Opinión

El PAN se desguanajuatizó

Los panistas necesitarán de algo más que vendoletes para curar los raspones y chipotes que les dejó la primera experiencia democrática interna en 75 años.

Mientras deciden si modifican o no los estatutos para regresar a un modelo menos abierto que el del domingo, a la vista están los primeros damnificados del encontronazo en la onda grupera albiazul.

Guanajuato es el mejor ejemplo de que se puede perder ganando. Los paisanos del exgobernador Juan Manuel Oliva sólo reconfirmaron su apoyo a Ernesto Cordero, pero a la hora de la hora se quedaron como las novias de rancho, vestidas y alborotadas. Cómo estarán las cosas que el gobernador Miguel Márquez Márquez pidió a los maderistas que no los dejen fuera. Lo que ocurrió es que la intención de guanajuatizar al PAN, que tanto promovió Oliva, quedó en la nada.

Pero no todo quedó ahí. Los corderistas fueron sorprendidos comiendo camote, literalmente, porque la onda grupera poblana hizo campaña no sólo contra Madero sino que arremetió además contra Rafael Moreno Valle.

Nos dicen que podría haber perdón para Javier Lozano y Fernando Manzanilla, pero no para Ana Tere Aranda ni para Francisco Frayle.
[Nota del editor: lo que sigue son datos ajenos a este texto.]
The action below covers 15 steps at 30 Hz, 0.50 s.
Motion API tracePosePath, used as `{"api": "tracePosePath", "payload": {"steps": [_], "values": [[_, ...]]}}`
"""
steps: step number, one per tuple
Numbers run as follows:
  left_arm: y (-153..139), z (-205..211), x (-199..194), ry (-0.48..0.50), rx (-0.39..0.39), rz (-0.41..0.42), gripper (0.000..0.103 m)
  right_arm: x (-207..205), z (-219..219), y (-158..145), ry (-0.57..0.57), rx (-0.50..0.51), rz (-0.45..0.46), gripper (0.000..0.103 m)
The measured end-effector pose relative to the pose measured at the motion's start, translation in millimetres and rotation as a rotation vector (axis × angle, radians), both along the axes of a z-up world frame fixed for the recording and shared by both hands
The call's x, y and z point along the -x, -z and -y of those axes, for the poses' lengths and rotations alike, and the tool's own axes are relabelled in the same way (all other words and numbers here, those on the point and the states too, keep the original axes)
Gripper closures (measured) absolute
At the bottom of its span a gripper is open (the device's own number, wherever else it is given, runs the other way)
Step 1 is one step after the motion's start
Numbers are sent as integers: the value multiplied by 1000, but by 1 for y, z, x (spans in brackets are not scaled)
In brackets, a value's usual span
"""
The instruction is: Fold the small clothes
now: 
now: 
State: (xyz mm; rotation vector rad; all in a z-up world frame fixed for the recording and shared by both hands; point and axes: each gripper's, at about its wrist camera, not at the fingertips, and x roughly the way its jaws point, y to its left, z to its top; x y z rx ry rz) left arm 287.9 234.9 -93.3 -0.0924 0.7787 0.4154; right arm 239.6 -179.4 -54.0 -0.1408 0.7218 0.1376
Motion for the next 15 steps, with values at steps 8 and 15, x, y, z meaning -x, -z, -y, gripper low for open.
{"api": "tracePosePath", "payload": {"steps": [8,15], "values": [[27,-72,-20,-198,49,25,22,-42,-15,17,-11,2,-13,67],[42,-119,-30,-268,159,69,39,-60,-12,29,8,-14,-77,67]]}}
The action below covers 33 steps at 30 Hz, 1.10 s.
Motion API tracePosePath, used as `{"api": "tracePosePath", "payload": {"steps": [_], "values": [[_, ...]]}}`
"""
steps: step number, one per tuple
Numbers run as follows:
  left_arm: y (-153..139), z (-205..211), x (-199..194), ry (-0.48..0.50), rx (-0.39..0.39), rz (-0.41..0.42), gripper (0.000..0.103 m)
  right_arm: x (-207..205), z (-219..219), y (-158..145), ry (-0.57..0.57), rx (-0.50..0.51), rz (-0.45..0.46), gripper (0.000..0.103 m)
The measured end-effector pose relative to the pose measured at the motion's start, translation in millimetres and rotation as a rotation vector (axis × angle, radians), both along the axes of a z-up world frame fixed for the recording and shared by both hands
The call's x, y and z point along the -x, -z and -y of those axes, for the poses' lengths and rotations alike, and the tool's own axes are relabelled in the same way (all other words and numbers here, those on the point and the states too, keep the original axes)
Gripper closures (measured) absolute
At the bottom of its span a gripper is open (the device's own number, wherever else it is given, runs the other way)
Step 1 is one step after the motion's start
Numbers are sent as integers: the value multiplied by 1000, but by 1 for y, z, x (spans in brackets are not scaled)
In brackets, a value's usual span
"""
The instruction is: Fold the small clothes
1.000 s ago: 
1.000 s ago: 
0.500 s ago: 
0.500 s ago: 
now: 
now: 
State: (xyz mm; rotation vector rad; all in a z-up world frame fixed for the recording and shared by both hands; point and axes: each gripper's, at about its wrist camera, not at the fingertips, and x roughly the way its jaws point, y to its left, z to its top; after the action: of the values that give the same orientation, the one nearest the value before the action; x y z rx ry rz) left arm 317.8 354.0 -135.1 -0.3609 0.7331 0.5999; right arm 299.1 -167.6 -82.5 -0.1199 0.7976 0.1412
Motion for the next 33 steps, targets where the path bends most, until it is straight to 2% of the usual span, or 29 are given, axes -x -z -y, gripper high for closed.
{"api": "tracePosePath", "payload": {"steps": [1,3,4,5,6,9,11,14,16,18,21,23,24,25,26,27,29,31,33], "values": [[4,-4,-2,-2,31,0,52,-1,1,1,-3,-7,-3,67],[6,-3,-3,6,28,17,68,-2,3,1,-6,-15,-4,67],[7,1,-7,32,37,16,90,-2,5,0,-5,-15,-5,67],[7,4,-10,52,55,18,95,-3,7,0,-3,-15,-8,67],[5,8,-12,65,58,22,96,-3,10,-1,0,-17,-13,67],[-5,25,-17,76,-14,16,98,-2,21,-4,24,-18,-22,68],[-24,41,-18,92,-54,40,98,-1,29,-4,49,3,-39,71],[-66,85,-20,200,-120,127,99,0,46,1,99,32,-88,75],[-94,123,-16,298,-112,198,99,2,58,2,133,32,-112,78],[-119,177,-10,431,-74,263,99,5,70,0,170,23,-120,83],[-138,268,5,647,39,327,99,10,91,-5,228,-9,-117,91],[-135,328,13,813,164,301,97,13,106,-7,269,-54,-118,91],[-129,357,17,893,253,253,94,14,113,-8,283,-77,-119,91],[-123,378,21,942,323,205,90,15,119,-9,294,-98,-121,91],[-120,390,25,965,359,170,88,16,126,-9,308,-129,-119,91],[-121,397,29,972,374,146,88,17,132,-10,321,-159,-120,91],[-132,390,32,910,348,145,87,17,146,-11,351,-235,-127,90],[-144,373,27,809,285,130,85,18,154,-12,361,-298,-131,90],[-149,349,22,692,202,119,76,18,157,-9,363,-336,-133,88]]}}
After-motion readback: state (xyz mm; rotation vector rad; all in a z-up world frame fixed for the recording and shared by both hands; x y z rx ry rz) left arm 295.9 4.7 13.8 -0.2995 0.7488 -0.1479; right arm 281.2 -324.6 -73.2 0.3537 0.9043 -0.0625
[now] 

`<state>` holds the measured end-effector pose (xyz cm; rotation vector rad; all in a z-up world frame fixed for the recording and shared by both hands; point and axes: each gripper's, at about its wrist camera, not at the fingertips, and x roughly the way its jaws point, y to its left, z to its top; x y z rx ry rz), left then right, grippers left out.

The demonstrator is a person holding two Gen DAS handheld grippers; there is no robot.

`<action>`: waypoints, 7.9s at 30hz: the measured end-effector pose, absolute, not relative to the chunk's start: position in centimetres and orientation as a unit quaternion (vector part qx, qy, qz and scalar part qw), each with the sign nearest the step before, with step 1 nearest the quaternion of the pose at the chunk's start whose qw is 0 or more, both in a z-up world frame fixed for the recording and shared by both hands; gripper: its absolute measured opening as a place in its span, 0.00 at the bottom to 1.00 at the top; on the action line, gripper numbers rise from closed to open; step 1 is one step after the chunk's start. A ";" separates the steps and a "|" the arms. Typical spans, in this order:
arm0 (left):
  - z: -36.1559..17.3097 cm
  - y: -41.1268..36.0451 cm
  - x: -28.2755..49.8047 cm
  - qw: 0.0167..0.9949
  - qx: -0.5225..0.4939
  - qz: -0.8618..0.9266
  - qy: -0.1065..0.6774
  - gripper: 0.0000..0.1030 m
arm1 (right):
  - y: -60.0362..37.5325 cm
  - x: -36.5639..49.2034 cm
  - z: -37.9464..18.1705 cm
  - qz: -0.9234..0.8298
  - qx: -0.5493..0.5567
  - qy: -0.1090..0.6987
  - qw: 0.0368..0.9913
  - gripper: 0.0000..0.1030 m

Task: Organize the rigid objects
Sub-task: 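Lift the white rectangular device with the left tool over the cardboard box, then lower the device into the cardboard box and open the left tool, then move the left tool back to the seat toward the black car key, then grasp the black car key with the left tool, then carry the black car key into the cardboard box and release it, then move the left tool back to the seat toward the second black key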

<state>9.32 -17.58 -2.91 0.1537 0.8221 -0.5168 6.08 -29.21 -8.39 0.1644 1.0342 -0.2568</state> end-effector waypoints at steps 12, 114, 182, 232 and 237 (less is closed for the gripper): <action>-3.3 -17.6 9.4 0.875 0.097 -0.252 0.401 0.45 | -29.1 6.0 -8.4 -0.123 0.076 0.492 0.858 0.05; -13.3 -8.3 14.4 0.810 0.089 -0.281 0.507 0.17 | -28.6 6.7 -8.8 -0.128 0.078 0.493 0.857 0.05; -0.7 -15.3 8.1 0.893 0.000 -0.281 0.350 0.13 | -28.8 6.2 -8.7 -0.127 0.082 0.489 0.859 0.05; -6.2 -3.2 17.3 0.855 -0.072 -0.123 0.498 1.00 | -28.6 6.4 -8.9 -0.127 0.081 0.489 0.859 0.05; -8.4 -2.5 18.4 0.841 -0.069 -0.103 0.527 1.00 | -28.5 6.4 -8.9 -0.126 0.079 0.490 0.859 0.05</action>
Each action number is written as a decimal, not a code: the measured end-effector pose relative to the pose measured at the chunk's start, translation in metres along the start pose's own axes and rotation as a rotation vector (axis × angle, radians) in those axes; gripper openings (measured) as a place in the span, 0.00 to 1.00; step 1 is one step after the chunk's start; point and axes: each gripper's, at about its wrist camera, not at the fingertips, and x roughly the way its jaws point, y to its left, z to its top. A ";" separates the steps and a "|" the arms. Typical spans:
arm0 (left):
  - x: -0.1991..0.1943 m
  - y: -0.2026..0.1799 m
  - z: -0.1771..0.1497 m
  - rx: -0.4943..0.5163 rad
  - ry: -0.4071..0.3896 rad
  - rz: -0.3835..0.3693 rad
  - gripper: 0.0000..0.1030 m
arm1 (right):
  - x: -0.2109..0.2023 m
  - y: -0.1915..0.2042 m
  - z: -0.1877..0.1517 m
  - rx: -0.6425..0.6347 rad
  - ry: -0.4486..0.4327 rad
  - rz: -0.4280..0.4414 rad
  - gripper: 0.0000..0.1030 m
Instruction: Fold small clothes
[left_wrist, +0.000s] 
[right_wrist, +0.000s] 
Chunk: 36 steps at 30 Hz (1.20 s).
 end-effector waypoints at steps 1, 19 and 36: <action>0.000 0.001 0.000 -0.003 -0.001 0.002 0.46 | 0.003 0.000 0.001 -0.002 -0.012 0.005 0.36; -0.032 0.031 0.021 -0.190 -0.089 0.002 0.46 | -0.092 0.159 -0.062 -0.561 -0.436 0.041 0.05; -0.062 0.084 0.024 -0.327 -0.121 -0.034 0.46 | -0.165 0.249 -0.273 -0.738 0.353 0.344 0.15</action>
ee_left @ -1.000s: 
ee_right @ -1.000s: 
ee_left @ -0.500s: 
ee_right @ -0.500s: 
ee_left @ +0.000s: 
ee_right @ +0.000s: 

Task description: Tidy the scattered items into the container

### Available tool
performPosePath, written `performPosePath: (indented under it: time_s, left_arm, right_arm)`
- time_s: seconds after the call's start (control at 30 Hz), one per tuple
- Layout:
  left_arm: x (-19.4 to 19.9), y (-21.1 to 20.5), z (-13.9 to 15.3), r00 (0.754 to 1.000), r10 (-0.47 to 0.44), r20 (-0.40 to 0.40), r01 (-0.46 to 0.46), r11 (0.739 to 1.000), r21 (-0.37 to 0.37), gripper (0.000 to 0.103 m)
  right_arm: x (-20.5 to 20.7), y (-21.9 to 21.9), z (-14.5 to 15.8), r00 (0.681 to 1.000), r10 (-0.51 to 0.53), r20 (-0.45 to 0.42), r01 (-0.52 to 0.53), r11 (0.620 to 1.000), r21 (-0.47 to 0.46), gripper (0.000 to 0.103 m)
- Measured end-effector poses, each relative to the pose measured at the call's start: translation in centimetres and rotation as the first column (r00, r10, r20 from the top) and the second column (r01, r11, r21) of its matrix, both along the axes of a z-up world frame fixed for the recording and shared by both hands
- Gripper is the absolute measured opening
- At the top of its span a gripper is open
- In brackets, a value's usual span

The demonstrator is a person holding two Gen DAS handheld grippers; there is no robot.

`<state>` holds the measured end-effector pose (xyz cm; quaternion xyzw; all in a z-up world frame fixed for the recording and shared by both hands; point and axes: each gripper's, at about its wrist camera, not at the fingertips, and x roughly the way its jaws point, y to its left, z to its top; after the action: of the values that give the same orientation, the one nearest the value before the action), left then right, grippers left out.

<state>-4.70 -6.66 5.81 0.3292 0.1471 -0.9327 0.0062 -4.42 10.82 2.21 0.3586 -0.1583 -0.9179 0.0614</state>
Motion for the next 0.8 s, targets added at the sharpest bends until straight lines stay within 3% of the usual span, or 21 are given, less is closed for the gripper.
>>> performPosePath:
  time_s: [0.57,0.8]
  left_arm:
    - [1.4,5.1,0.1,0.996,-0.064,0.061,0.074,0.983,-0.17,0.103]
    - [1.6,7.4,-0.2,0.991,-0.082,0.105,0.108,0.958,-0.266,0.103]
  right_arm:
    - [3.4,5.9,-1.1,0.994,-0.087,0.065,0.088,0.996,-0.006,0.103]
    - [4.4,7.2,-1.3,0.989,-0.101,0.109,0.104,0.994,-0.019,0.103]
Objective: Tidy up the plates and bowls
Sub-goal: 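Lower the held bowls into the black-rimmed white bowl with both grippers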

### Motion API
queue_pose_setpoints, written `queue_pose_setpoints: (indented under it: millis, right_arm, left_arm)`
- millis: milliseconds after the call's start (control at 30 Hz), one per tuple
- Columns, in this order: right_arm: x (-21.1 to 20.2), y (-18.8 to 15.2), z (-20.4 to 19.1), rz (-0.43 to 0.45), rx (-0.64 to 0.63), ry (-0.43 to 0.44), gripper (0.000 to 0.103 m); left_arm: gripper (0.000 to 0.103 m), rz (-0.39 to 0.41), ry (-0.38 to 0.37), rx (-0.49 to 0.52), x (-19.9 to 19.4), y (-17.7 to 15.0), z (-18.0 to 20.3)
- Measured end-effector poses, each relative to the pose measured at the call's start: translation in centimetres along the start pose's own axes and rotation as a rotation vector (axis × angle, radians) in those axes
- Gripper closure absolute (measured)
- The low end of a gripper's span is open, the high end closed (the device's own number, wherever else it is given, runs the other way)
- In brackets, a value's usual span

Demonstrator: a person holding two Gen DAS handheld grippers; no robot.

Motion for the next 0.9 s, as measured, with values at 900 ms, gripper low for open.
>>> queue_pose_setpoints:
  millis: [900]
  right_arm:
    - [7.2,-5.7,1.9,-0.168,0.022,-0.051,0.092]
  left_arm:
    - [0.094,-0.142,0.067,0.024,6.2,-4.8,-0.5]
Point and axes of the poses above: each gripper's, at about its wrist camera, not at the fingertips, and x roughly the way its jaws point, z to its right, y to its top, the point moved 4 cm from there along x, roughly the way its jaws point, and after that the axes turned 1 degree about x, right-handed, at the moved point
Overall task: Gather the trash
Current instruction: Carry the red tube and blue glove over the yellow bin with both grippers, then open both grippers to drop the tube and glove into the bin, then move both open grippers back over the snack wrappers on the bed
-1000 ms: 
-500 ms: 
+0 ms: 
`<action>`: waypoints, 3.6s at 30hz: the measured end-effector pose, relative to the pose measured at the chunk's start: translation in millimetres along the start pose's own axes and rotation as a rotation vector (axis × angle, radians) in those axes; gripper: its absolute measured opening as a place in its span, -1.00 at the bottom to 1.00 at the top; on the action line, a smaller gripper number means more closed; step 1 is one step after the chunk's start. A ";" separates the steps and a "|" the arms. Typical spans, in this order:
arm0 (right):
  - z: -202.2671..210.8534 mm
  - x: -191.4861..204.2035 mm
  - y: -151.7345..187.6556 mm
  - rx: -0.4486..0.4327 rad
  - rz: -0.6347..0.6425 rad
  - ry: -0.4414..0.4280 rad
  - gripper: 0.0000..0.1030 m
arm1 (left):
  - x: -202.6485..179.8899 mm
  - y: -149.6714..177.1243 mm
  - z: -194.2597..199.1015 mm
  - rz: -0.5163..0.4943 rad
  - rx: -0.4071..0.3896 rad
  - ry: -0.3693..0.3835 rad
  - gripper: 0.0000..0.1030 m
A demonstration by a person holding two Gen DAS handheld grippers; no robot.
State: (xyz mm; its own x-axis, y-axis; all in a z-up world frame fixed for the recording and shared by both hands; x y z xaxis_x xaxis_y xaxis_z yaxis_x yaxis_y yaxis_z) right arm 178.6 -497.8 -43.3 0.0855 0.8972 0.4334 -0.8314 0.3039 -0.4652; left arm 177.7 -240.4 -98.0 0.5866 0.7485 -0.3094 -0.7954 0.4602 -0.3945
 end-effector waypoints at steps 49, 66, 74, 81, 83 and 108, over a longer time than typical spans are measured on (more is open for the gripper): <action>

Por algo será.

Van por la bolsa del INE

Tome el dato, en unas semanas más, el Instituto Nacional Electoral (INE) formalizará el registro de tres nuevos partidos.

Se trata del Partido Regeneración Nacional, derivado del movimiento Morena; el Partido Encuentro Social (PES); y el Partido Humanista (PH). Todos competirán en las elecciones federales de 2015, en las que tendrán que acreditar el 3 por ciento de la votación para conservar el registro.

Pero este cambio implicará un riesgo para otros partidos, como el del Trabajo (PT) y el Movimiento Ciudadano (MC), el de perder su registro en automático, si se descubre que los militantes que presumen están afiliados también en los nuevos partidos. A ver cuántos sobreviven.